:: What you need to do ::
The required output is a copy of each line in the material below that includes "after".

------------------------------------------------

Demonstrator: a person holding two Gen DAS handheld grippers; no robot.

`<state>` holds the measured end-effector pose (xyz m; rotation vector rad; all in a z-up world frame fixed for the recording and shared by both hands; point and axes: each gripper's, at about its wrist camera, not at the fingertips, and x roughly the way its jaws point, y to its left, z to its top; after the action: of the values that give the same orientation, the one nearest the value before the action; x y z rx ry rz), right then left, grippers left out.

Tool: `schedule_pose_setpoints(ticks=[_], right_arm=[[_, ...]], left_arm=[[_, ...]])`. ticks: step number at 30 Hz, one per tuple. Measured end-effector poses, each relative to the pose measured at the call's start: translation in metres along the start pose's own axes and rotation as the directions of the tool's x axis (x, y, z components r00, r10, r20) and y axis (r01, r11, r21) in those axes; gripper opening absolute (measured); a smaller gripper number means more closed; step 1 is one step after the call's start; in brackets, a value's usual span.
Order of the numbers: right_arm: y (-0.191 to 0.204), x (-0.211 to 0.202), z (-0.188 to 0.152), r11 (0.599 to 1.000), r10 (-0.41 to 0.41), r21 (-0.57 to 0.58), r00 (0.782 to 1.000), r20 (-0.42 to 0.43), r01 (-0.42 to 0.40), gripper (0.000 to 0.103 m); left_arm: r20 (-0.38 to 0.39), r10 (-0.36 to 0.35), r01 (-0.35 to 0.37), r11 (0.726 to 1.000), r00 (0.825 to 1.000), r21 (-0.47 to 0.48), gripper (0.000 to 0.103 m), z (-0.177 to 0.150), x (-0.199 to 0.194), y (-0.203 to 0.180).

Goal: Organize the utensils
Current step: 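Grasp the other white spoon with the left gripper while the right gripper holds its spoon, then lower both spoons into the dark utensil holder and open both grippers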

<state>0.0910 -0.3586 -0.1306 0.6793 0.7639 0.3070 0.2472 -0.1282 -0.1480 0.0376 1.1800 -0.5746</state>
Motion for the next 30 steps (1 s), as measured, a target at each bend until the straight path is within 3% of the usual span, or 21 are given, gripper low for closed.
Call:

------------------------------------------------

:: Answer ::
`<state>` holds the measured end-effector pose (xyz m; rotation vector rad; all in a z-up world frame fixed for the recording and shared by both hands; point and axes: each gripper's, at about its wrist camera, not at the fingertips, and x roughly the way its jaws point, y to its left, z to its top; after the action: of the values that give the same orientation, the one nearest the value before the action; x y z rx ry rz), right then left, grippers left out.
Tool: `schedule_pose_setpoints(ticks=[_], right_arm=[[_, ...]], left_arm=[[_, ...]])`. ticks: step number at 30 Hz, one per tuple. Measured end-effector poses, each relative to the pose measured at the call's start: translation in metres along the start pose's own axes and rotation as the directions of the tool's x axis (x, y, z components r00, r10, r20) and y axis (r01, r11, r21) in those axes; gripper opening absolute (measured); a smaller gripper number means more closed; step 1 is one step after the call's start; in brackets, a value's usual span.

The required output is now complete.